-- Action item --
Starting at the line that holds "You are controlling", transcribe every line to the end of the data exactly; include no other lines.

BEGIN

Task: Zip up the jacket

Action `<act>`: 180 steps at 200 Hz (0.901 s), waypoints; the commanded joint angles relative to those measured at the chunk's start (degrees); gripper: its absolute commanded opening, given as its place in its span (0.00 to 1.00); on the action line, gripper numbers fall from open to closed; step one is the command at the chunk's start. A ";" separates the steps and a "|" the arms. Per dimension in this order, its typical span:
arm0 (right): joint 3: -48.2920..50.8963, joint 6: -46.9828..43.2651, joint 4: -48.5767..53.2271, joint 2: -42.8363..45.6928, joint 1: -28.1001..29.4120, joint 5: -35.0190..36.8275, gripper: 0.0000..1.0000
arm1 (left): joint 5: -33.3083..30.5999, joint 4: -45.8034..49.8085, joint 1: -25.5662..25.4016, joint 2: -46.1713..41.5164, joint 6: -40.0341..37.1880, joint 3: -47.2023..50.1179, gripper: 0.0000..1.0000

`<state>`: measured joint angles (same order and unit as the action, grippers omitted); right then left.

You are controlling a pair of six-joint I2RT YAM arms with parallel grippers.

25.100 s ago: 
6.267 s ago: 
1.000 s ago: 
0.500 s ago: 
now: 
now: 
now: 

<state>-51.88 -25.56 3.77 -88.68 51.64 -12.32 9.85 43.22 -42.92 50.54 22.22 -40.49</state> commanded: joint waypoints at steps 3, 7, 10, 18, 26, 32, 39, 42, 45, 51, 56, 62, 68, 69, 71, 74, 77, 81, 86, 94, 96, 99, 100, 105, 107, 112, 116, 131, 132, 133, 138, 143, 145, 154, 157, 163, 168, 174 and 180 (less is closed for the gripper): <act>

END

-- Response below --
You are controlling a pair of six-joint I2RT YAM arms with parallel grippers.

25.100 s ago: 
6.267 s ago: 
1.000 s ago: 
0.500 s ago: 
now: 
now: 
now: 

<state>-51.88 -25.56 3.77 -88.68 51.64 -12.32 9.85 43.22 -42.92 50.54 22.22 -40.49</state> commanded: joint waypoints at steps 3, 7, 10, 18, 26, 32, 39, 42, 45, 51, 56, 62, 68, 69, 71, 74, 77, 81, 86, 94, 96, 99, 100, 105, 107, 112, 116, 131, 132, 133, 138, 143, 145, 154, 157, 163, 168, 174 and 180 (less is closed for the gripper): <act>

The work on this exercise is finished.